Work order: In the listing below, find the line holding "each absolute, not" and the line holding "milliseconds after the". Write out those two lines and all lines between, exactly, and nothing more.

Record extracts START

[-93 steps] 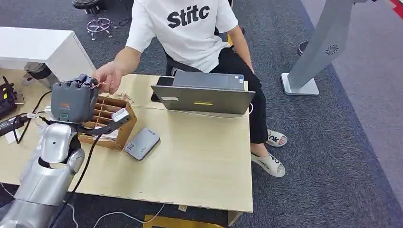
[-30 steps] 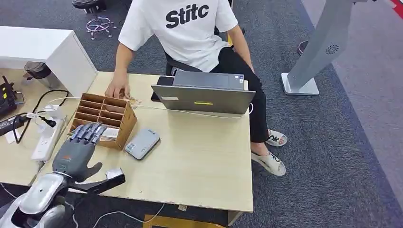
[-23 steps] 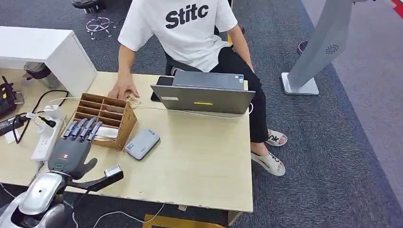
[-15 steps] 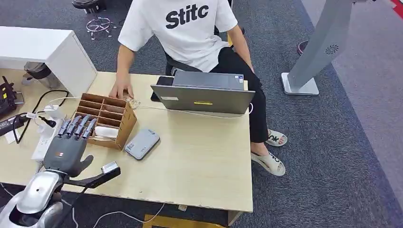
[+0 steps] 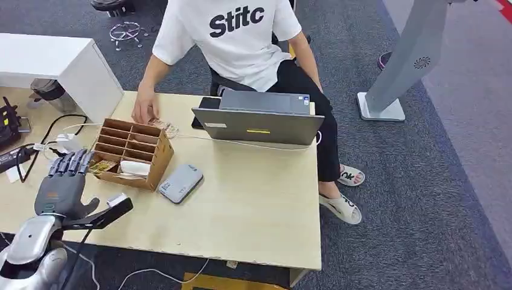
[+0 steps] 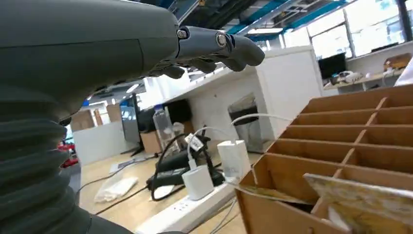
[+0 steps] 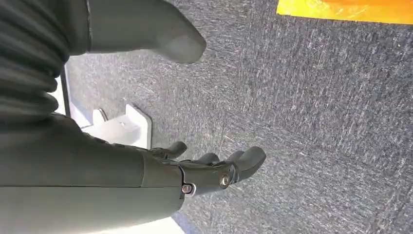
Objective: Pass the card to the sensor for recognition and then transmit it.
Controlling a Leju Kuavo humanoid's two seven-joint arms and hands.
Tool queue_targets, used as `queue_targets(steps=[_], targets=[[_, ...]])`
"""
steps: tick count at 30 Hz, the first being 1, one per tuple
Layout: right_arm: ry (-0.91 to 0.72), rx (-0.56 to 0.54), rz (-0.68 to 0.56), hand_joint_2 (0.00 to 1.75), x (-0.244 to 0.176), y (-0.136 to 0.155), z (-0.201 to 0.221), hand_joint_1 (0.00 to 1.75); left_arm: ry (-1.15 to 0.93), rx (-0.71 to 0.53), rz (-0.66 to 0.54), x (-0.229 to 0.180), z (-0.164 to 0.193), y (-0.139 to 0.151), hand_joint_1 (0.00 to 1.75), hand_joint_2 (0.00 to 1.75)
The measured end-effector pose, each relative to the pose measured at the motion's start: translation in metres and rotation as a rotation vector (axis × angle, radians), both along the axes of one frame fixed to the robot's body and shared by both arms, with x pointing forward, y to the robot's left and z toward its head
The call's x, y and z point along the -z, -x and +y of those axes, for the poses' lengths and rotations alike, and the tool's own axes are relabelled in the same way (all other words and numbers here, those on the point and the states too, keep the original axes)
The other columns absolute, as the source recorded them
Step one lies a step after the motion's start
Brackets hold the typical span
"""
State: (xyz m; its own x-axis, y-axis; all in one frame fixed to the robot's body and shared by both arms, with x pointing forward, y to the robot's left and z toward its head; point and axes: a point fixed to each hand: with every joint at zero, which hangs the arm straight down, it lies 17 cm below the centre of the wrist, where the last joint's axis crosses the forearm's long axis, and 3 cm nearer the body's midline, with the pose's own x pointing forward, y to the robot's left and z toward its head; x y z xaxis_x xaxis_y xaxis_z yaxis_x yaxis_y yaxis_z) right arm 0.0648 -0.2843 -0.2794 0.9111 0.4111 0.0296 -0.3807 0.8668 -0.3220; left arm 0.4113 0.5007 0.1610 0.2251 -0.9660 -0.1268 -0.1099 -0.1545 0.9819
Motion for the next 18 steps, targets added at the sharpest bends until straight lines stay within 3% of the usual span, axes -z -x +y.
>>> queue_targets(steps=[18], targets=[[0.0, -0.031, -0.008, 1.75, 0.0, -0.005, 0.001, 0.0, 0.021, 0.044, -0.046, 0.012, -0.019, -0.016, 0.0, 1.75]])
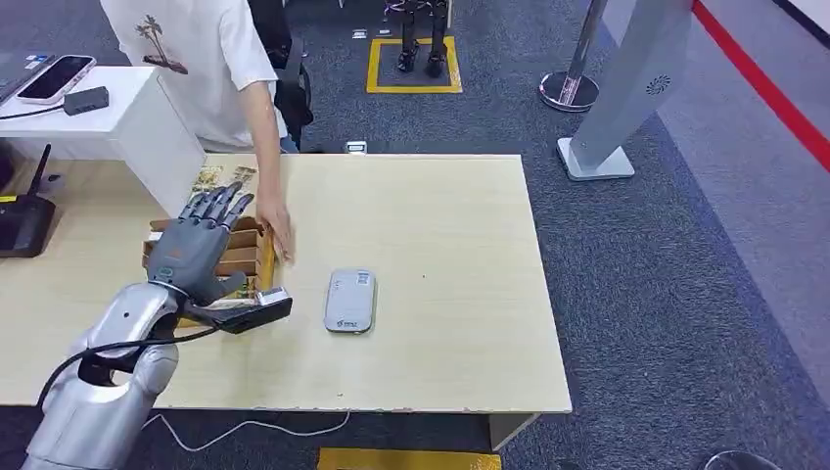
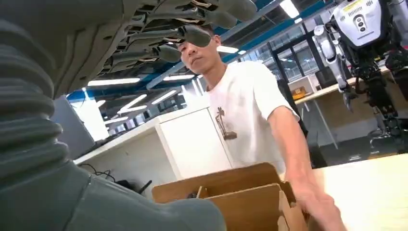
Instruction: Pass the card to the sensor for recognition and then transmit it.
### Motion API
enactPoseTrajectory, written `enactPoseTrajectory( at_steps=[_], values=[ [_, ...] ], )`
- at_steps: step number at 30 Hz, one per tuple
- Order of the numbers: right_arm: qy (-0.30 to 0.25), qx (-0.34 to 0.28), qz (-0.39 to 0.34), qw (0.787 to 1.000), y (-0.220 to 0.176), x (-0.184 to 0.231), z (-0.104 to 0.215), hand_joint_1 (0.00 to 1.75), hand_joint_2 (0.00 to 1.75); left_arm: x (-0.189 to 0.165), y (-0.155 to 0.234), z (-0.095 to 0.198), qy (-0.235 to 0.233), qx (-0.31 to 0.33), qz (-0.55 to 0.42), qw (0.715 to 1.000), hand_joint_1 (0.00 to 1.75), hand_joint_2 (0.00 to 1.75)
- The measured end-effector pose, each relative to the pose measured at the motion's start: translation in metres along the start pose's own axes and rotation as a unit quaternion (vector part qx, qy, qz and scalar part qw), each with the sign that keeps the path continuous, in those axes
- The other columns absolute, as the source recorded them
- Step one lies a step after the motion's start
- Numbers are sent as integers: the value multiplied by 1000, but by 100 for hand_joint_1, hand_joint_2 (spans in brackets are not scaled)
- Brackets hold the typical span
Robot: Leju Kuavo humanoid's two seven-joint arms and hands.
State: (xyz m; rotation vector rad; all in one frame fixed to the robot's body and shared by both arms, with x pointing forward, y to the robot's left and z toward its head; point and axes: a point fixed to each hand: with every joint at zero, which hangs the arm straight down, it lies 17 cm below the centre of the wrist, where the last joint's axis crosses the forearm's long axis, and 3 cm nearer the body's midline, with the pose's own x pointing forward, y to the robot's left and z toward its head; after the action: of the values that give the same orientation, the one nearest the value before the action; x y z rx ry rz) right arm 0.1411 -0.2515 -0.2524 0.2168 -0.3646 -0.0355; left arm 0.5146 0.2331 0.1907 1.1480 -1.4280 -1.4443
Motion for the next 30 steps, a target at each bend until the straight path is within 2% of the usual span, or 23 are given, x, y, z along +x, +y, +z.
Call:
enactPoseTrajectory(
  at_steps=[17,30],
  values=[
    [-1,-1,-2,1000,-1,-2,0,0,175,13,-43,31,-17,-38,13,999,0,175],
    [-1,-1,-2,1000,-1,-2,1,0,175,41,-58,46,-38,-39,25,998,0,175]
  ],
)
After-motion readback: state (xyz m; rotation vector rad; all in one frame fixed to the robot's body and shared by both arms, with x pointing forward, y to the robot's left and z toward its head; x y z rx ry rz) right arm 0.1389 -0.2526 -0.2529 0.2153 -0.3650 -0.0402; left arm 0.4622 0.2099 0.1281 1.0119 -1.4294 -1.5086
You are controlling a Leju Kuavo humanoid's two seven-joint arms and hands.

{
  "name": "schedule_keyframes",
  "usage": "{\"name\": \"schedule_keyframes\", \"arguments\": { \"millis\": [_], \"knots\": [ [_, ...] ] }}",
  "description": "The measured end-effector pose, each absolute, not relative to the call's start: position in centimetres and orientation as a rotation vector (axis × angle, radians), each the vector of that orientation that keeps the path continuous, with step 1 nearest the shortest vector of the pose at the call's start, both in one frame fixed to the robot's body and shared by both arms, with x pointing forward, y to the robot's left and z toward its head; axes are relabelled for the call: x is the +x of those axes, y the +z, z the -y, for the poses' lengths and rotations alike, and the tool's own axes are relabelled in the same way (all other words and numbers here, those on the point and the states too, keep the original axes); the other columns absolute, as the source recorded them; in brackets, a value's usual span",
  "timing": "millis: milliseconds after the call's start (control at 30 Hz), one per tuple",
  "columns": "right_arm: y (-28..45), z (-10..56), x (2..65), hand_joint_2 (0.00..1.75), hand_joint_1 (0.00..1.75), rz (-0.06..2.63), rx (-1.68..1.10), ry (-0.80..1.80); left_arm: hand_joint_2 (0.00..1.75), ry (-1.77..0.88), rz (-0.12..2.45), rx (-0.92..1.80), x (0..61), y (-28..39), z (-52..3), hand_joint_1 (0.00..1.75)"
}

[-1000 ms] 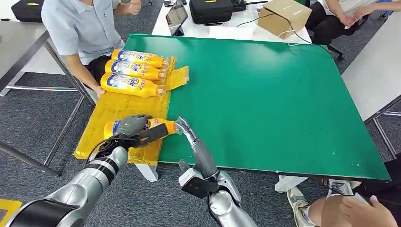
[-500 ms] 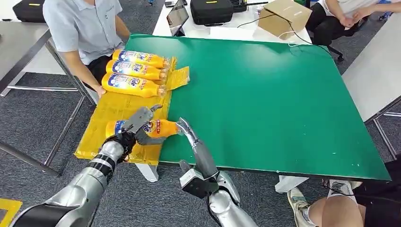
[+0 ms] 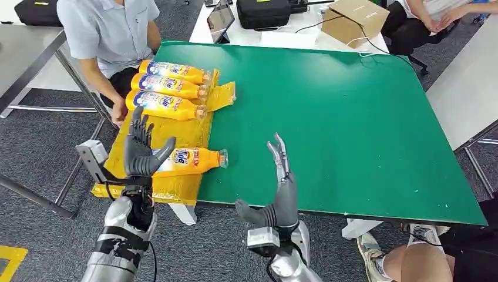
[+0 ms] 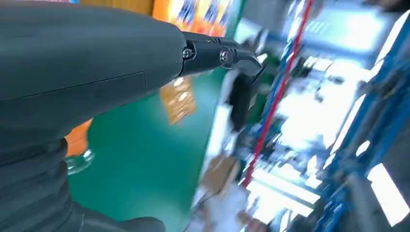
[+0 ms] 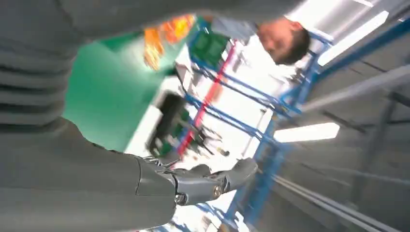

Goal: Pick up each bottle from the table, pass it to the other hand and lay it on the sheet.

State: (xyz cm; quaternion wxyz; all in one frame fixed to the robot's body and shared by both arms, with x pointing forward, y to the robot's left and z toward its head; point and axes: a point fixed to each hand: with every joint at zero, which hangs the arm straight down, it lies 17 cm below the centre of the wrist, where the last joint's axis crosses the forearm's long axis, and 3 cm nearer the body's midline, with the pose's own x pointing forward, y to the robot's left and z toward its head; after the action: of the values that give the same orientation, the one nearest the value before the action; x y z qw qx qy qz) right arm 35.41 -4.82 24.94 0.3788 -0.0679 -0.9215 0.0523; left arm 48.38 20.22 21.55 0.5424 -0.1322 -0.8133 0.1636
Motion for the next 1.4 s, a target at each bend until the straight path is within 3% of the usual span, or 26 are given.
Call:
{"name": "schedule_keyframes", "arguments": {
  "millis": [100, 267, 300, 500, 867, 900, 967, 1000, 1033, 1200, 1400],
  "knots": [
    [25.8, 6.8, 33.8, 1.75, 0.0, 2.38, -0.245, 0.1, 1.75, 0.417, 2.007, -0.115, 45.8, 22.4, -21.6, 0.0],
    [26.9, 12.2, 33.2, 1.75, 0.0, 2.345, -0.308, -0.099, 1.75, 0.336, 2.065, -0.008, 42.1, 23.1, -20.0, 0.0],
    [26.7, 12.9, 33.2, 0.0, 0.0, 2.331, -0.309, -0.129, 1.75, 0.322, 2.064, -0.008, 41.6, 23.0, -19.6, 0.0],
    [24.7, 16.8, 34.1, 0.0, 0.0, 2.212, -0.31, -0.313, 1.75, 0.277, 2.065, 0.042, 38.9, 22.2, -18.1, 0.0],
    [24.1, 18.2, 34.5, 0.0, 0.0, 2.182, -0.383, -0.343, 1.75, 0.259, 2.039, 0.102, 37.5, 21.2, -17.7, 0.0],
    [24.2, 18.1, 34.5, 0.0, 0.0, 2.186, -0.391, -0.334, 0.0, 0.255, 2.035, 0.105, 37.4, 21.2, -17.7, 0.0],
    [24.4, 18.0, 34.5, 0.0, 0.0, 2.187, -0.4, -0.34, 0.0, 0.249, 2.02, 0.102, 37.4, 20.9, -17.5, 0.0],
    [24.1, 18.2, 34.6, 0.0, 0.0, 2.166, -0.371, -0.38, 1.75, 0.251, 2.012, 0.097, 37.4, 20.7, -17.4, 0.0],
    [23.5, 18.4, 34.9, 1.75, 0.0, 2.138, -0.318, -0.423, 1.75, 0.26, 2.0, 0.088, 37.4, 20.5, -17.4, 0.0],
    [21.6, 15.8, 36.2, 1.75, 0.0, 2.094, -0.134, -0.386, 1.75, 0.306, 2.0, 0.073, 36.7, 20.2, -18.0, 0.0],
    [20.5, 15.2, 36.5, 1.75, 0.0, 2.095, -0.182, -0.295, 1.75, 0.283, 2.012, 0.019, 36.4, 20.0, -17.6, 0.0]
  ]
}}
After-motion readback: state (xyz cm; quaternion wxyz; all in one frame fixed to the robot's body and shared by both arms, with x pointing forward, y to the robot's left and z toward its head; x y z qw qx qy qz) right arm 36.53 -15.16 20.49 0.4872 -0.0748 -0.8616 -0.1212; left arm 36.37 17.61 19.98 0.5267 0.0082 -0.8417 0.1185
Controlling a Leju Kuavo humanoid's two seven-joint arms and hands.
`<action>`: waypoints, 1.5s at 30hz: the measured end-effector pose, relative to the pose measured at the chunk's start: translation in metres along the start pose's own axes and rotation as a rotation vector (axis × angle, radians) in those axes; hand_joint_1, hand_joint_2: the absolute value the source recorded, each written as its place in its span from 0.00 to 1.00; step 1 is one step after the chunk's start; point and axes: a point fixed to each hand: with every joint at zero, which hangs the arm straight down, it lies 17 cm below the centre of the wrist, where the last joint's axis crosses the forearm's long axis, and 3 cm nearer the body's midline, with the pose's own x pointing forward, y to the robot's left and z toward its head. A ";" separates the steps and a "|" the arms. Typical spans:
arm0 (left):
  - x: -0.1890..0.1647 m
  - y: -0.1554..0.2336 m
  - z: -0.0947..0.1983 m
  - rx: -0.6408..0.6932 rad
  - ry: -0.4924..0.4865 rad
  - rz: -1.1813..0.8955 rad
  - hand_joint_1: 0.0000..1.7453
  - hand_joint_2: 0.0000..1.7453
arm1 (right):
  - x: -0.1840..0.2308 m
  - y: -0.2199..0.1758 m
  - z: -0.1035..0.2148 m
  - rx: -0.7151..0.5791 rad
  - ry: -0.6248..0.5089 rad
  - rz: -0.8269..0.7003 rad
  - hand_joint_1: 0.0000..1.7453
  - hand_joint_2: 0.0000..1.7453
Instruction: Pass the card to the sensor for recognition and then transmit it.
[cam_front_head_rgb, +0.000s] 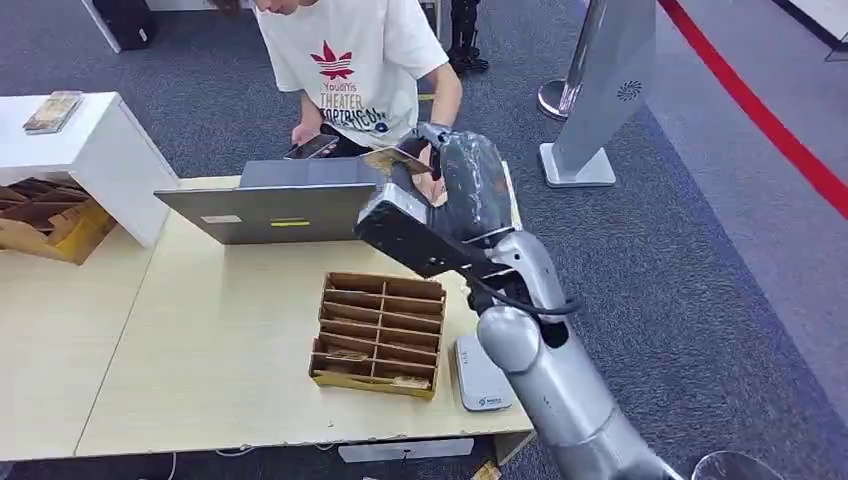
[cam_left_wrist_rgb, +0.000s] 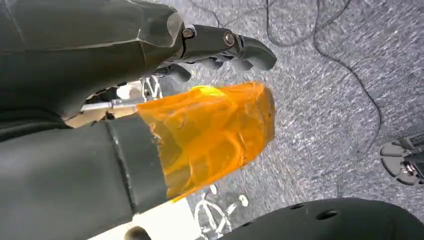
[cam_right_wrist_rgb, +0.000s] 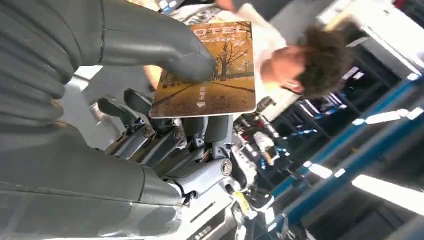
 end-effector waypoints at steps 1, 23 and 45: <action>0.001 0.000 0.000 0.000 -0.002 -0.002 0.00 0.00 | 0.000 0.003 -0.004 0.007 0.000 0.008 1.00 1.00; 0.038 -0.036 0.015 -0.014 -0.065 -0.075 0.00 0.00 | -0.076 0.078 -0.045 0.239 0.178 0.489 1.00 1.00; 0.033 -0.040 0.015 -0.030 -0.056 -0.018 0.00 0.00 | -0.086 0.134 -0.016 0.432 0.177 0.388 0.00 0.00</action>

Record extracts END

Written response:
  "description": "The measured end-effector pose, each absolute, not relative to the call's start: position in centimetres and orientation as a rotation vector (axis × angle, radians), each the vector of that orientation that keeps the path continuous, with step 1 nearest the shortest vector of the pose at the call's start, both in one frame fixed to the robot's body and shared by both arms, with x pointing forward, y to the robot's left and z toward its head; axes are relabelled for the call: x is the +x of those axes, y the +z, z the -y, for the poses' lengths and rotations alike, and the tool's own axes are relabelled in the same way (all other words and numbers here, those on the point and the states too, keep the original axes); the other columns absolute, as the source recorded them; in brackets, a value's usual span",
  "timing": "millis: milliseconds after the call's start (control at 30 Hz), one per tuple",

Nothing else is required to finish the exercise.